New N-Arylpiperazine-Based Compounds as Potential Inhibitors of Purinergic P2X7-Associated Signaling

This research paper focused on the synthesis of 1-[2-hydroxy-3-(phenylcarbamoyloxy)propyl]-4-(R1, R2-substituted phenyl)piperazin-1-ium chlorides (I)–(III), containing R1, R2 = H, Cl and/or OCH3, and the evaluation of some of their physicochemical parameters. The in vitro biological investigation of these N-arylpiperazine (NAP) derivatives consisted in assessing their impact on purinergic P2X7-associated signaling, that is, the evaluation of antioxidant, anti-inflammatory and immunomodulatory characteristics. The ultraviolet type C (UVC) irradiation (λ = 254 nm, 0.954 kJ/m2) induced a pronounced stress response in human leukocytes without marked cytotoxicity while maintaining high cell viability (≥90%), as evidenced by increased interleukin (IL)-1β production (94%), elevated IL-1β mRNA expression, enhanced lipid peroxidation (66%), and increased intracellular adenosine 5′-triphosphate (ATP; 97%), respectively.

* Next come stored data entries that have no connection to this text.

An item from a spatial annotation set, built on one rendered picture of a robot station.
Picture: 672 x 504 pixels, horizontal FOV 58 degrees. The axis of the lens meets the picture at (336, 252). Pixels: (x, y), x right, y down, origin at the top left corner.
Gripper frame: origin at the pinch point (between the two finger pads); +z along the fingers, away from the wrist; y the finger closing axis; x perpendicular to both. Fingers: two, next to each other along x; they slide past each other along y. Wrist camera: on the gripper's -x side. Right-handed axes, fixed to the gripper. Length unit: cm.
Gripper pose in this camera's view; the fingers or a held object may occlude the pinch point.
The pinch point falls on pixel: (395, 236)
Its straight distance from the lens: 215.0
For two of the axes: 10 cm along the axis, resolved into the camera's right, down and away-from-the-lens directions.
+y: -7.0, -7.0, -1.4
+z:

Under basal conditions, these lipophilic NAPs, defined with logarithmic values of retention (capacity) factors corresponding to 100% water in isocratic elution RP-HPLC, i.e., kw descriptors (varying from 2.3829 to 4.3689), and isocratic chromatographic hydrophobicity index (φ0) parameters (ranging from 0.7578 to 0.8842), reduced IL-1β production (by 26–63%) and enhanced superoxide dismutase (SOD) activity (up to 64%) without inducing oxidative damage. Under UVC-induced stress, all evaluated compounds decreased lipid peroxidation (up to 45%) and significantly increased antioxidant enzyme activities, including SOD (up to 223%) as well as catalase (up to 145%). The observed effects were associated with changes in intracellular ATP levels and redox-related parameters. In the experiments described in this paper, intracellular ATP was measured so that no direct conclusions could be drawn regarding the extracellular ATP-dependent activation of purinergic receptors, including P2X7. Overall, the results demonstrated that variations within the structure of these NAPs significantly affected compounds’ biological activity, highlighting their potential for further optimization as cytoprotective and anti-inflammatory agents.